**To do**
Go through the material and copy each line that includes "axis".

***** Raw data *****

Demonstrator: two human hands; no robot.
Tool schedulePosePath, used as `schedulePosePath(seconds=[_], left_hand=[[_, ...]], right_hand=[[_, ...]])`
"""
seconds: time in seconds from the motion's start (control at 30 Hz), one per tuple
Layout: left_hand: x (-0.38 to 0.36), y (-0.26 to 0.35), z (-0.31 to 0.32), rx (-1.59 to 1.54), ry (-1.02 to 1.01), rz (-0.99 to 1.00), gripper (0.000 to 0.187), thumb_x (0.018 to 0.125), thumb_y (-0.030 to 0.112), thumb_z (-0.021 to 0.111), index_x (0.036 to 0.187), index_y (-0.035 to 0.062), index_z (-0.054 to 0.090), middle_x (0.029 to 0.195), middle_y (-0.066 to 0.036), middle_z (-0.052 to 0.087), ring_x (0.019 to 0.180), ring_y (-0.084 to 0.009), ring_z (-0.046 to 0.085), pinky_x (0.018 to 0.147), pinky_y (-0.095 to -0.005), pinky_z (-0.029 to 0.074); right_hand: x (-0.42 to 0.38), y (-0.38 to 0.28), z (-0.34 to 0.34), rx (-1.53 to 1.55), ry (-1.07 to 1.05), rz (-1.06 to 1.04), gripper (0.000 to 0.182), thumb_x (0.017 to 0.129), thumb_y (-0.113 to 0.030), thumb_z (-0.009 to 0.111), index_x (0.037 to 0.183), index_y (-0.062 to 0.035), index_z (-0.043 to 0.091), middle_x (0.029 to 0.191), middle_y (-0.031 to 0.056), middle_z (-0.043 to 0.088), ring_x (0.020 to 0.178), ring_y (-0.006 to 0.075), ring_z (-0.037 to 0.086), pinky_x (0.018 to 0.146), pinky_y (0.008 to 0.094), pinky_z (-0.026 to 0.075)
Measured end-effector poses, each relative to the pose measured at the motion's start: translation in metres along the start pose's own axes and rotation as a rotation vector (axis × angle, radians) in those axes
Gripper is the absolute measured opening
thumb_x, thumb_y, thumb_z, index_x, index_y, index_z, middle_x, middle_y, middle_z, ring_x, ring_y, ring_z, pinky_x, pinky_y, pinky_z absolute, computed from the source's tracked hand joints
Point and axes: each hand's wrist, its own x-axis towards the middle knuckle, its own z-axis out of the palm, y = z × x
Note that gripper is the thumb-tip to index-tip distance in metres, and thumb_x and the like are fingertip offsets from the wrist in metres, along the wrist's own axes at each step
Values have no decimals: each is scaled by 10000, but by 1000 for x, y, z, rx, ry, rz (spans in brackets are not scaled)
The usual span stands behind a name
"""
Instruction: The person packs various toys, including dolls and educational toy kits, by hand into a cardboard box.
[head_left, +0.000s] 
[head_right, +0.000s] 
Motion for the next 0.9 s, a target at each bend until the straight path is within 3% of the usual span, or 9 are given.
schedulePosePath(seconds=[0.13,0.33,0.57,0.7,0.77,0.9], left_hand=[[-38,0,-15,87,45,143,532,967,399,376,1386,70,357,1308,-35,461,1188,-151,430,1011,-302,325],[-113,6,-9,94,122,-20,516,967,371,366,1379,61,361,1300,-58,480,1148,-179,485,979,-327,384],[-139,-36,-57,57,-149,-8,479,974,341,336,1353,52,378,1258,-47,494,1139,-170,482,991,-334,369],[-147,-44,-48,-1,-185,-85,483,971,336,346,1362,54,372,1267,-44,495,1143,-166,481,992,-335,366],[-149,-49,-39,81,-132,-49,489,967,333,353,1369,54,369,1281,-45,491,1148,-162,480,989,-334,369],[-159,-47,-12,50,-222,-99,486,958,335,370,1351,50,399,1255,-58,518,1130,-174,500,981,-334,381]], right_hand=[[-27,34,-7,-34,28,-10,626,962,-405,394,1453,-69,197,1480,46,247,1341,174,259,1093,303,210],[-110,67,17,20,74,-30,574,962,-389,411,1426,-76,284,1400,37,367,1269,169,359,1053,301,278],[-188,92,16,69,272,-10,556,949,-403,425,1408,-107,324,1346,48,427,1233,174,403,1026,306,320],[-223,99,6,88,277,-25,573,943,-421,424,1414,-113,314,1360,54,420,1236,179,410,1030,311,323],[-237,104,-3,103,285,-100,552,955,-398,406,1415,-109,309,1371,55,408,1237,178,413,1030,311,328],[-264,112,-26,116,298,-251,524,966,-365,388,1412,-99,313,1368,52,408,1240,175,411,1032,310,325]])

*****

**Answer for this exercise**
Measured end-effector poses, each relative to the pose measured at the motion's start: translation in metres along the start pose's own axes and rotation as a rotation vector (axis × angle, radians) in those axes
Point and axes: each hand's wrist, its own x-axis towards the middle knuckle, its own z-axis out of the palm, y = z × x

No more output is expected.